Stored entries
........

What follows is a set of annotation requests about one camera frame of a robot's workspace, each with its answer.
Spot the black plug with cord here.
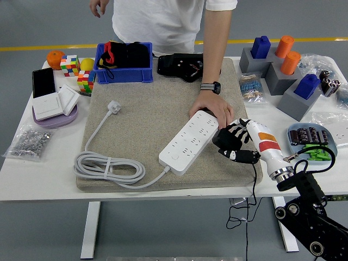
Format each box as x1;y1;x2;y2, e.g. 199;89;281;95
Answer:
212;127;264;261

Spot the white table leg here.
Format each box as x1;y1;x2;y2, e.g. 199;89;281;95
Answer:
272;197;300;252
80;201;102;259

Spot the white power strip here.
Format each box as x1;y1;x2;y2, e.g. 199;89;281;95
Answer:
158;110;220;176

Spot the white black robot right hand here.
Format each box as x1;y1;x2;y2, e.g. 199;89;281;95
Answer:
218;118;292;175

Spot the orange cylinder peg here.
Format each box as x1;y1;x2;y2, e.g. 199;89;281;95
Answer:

........

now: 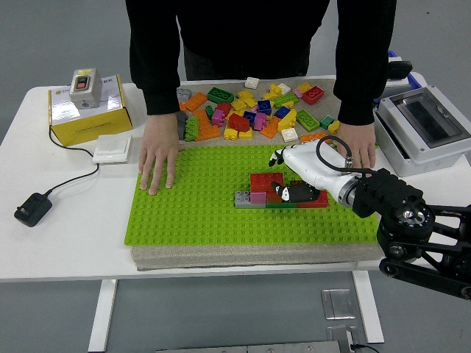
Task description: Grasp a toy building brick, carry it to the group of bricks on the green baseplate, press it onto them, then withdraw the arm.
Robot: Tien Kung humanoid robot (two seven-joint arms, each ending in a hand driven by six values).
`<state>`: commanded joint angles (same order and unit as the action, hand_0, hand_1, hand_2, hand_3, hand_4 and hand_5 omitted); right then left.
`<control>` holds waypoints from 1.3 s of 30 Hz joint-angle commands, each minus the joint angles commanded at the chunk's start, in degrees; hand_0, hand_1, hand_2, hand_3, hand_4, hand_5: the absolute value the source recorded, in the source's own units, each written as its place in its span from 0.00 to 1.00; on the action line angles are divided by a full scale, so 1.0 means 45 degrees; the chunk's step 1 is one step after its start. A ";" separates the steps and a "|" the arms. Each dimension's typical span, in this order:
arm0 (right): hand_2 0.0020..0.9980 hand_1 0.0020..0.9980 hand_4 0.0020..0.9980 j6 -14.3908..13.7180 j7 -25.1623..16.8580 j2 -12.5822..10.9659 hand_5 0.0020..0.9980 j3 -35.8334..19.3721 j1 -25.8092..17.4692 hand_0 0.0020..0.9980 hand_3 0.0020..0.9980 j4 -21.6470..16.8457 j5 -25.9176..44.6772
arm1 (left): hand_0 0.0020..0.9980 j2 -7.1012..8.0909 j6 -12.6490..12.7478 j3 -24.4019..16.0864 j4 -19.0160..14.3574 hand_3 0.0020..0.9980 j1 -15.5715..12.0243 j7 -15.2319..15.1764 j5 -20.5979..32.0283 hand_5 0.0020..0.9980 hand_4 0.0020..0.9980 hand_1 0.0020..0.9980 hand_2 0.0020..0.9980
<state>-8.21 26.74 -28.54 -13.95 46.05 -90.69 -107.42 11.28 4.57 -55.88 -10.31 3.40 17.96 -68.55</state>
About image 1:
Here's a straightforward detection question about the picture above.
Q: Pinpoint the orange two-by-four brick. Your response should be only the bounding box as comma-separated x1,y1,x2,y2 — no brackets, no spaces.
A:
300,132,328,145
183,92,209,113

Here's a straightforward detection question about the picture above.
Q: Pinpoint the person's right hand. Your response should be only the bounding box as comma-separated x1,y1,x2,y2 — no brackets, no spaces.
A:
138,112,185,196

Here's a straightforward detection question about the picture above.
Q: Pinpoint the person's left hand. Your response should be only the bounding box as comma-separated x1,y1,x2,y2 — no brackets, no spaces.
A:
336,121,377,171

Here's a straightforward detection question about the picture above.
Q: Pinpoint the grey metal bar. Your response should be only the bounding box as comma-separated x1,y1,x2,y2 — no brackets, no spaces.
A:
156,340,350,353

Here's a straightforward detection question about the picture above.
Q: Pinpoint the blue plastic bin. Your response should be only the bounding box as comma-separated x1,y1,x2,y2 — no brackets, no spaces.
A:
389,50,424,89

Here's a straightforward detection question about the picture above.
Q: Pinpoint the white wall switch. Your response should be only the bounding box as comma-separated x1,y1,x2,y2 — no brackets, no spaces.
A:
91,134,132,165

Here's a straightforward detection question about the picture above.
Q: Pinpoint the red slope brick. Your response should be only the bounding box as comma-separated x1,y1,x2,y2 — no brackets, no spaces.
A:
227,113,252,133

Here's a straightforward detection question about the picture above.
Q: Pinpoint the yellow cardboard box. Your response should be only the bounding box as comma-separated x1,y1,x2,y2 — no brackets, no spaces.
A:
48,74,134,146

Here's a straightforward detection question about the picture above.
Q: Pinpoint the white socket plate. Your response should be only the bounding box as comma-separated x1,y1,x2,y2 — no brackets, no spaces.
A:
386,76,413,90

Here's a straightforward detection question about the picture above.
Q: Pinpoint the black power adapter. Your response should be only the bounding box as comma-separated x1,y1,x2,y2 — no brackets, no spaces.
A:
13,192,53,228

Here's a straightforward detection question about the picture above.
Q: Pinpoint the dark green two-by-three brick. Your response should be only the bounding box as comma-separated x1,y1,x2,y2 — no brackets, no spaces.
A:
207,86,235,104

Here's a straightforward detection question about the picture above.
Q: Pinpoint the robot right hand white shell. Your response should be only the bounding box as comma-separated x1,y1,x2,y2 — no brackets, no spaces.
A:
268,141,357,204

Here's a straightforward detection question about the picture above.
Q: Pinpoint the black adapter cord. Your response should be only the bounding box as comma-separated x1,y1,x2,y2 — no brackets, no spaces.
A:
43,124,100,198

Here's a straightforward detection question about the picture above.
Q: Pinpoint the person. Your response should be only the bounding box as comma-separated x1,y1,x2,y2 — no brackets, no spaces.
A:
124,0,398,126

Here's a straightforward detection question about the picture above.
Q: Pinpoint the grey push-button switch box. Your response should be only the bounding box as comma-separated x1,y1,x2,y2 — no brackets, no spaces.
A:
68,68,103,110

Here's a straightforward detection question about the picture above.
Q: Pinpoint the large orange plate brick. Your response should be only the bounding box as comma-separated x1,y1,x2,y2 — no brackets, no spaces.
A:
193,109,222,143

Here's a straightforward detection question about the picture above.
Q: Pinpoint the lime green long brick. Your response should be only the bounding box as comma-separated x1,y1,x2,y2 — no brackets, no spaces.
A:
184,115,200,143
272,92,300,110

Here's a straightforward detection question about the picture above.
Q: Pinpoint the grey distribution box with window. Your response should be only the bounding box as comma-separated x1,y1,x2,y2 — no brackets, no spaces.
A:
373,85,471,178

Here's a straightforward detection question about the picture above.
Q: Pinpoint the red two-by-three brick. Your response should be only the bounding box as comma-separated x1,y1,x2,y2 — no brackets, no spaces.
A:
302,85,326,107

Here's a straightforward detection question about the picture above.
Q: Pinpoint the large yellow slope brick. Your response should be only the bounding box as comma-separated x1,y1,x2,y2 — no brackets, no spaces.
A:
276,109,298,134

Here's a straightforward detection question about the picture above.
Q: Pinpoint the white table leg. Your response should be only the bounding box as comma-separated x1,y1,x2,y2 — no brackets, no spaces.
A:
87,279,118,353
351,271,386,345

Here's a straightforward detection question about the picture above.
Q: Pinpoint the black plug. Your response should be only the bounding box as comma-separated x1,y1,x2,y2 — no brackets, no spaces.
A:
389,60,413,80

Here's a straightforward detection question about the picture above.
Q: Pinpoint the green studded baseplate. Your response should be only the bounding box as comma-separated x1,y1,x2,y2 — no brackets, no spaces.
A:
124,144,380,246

........

* ACTIVITY:
Please show every line of the entries above that contains the word "large".

* ANSWER TO THIS TASK:
Q: Pinpoint the large orange plate brick. Your response should be only the bounding box as comma-separated x1,y1,x2,y2 — no brackets, no spaces.
Q: Pinpoint the large yellow slope brick. Your response should be only the bounding box as comma-separated x1,y1,x2,y2 — no brackets, no spaces.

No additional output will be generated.